Enhancing quality, safety and efficiency in treatment planning with health information technology (HIT)

By Mary Beth Massat

Across every step of the radiation therapy process, checks are performed to ensure patient safety. From verifying the linear accelerator calculations to examining treatment plans to ensuring proper patient positioning, all members of the multidisciplinary treatment staff have a specific role in safeguarding patients as well as reporting errors and near misses.

In 2010, the American Society for Radiation Oncology (ASTRO) launched the Target Safely initiative to focus its resources on improving patient safety and reducing the potential for medical errors. A key aspect of the initiative was the 2014 development of the Radiation Oncology Incident Learning System (RO-ILS), a national medical error reporting system and patient safety database created in partnership with the American Association of Physicists in Medicine (AAPM).

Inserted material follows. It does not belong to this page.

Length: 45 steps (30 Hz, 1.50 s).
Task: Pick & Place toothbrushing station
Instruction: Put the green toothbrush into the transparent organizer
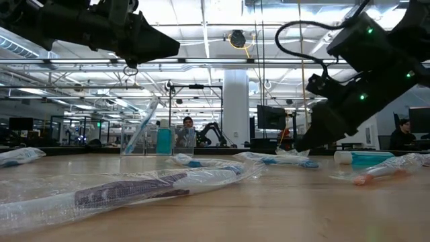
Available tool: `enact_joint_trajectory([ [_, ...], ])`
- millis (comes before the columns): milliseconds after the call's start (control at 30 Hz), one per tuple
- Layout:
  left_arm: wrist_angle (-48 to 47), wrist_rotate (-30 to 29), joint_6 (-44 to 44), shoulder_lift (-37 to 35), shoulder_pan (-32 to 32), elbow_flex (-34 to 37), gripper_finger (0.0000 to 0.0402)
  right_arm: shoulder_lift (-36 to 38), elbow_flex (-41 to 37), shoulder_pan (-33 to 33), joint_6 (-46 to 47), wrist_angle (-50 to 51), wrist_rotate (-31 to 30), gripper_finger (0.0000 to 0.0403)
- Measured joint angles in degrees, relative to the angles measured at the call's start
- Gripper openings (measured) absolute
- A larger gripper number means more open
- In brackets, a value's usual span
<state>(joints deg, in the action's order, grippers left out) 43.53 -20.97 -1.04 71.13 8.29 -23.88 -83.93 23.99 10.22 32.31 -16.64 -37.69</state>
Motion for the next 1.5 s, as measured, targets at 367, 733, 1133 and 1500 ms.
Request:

Target Safely also included another AAPM/ASTRO-sponsored initiative, Integrating the Healthcare Enterprise-Radiation Oncology (IHE-RO), which aims to improve the compatibility of system-to-system connections, especially among different radiation oncology vendors’ equipment and information systems.

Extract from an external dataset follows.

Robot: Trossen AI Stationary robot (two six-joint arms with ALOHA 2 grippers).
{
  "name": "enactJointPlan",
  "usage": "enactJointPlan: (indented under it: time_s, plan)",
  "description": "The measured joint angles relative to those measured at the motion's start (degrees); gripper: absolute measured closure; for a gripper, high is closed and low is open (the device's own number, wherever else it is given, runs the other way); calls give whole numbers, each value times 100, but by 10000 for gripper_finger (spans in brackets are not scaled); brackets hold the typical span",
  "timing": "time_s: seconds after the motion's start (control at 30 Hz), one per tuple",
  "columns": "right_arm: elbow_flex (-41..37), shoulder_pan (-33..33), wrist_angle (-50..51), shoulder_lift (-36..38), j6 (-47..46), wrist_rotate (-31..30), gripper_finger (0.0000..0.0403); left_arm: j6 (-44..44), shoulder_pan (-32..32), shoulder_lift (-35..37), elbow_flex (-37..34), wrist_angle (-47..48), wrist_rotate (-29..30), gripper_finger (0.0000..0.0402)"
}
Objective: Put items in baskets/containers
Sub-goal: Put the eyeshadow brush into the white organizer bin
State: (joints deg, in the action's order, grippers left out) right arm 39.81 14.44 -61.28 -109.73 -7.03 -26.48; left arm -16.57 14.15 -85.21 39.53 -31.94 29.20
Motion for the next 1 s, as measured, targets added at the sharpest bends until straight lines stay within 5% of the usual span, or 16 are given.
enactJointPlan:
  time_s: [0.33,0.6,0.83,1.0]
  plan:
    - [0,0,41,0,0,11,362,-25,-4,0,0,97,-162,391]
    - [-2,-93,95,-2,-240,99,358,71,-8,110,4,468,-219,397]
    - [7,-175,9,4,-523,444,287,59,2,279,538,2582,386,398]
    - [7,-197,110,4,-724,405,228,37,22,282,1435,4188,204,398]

David Hoopes, MD, associate professor at the University of California San Diego (UCSD) School of Medicine and medical director at 4S Ranch cCare (San Diego), is one of four physicians appointed to the RO-ILS Radiation Oncology Healthcare Advisory Council (RO-HAC), the group that analyzes data from RO-ILS. Based on analyses of these data, the most common pitfalls that can lead to a safety event or near-miss in radiation oncology departments are set-up errors, iso-center problems and suboptimal contours.

“What causes these errors really boils down to communication among the staff and the patient safety culture in the clinic,” Dr. Hoopes says. “It is important that anything that doesn’t go as it should—whether it reaches the patient and causes an incident or not—should be reported to RO-ILS.”

Participating in a system such as RO-ILS is a big step toward improving communication, he adds. In addition to the incident being recorded in the database, it is also discussed by the treatment team.

“That discussion is a great step for improving communication,” Dr. Hoopes adds, noting that successful interdepartmental communication relies on strong physician leadership that champions open, free dialog. “When the team sees that it is a nonpunitive environment and that their ideas are taken seriously when they propose a solution, they are more likely in the future to communicate well and take care of issues the way they need to be done. So just participating in RO-ILS can help drive better communication and a culture of safety in the department.”

To date, more than 480 facilities nationwide have joined RO-ILS. To further encourage participation, RO-ILS provides reports of aggregated data and in-depth case examinations to all ASTRO members and the public. These reports include free continuing medical education (CME) credits.

“RO-ILS continues to grow and add new practices,” says Dr. Hoopes. “Certainly our goal is to continue growing, and while we would love to have all facilities nationally participate, we have facilities from almost every state.”

One technology-related area that Dr. Hoopes would like to see improved is the development of software modules to help connect treatment planning systems or oncology-specific electronic medical records (EMRs) to RO-ILS. Currently, reporting to RO-ILS involves a separate system. In the future, Dr. Hoopes says enabling connectivity could simplify error reporting by allowing for automatic population of patient and treatment information to the incident learning system.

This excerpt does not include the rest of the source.